TheAceOfHearts 5 days ago | parent | prev | next [-]

YouTube pays creators more for each Premium view.

mrheosuper 5 days ago | parent | prev [-]

I don't see why it's the issue. Youtube infrastructure is not cheap.

mystifyingpoi 5 days ago | parent | next [-]

Well, it is not cheap if we look at the massive server racks they have, but in the scale of the world? Watching 1h of a video probably costs them like $0.00001 or something equally minuscule.

makeitdouble 5 days ago | parent | prev [-]

How would you see it if your phone company spammed your calls and SMS and offered to remove the annoyances for some random fixed fee that is not tied to your usage of the service ?

If we care about Youtube's infra, the expected business structure should follow that assumption.

mrheosuper 5 days ago | parent [-]

> that is not tied to your usage of the service

Could you explain this more ?, i'm sure i only get Youtube Ads when watching videos, which is "usage of the service".

makeitdouble 5 days ago | parent [-]

You pay the same fixed Premium fee per month whatever you do with YouTube.

You can quit YouTube for weeks or watch it 22h every day, you still pay the same. Same way you can exclusively watch non monetized streams or only watch top monetized creators, you'll be paying exactly the same.

The only difference will be how much YouTube gets to keep.

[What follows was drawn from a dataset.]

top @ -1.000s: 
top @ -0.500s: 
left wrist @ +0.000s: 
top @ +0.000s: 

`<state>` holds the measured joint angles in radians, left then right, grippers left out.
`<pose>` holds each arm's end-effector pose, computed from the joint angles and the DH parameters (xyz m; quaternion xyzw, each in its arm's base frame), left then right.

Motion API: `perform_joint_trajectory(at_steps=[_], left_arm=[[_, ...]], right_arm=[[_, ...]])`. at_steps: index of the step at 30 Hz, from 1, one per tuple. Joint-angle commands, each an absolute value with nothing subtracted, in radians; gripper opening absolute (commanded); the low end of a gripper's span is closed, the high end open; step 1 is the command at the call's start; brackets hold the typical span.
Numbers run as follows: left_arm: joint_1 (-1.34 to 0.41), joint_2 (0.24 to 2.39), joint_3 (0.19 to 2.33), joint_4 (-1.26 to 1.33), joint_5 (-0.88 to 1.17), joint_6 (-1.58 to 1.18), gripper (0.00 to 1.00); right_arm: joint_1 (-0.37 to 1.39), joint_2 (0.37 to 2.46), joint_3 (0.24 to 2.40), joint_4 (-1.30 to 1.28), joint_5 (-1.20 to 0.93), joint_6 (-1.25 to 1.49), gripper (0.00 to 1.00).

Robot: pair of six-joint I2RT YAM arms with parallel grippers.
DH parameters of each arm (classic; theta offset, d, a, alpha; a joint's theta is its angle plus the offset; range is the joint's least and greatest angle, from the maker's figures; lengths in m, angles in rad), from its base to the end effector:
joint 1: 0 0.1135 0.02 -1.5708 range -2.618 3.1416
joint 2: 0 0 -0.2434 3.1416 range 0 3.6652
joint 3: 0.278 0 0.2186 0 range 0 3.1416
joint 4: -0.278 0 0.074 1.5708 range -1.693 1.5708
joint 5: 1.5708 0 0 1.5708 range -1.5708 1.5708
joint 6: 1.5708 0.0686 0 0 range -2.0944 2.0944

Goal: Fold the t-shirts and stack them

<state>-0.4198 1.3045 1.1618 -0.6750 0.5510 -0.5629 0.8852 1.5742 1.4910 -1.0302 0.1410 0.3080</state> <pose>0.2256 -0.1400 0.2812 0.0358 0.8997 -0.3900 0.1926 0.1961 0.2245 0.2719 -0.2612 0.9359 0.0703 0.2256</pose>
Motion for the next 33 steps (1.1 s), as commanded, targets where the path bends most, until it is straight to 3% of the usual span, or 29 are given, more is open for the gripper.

mrheosuper 4 days ago | parent [-]

> You can quit YouTube for weeks or watch it 22h every day, you still pay the same

This has always been in subscription model, like mobile data plan, or exclusive club membership. I won't argue if it's good or not, just saying it has been a thing for a long time.

> you can exclusively watch non monetized streams or only watch top monetized creators, you'll be paying exactly the same.

Well, the server do not care if the video's creator is paid or not, it still has to store the same data, and you have to pay for it.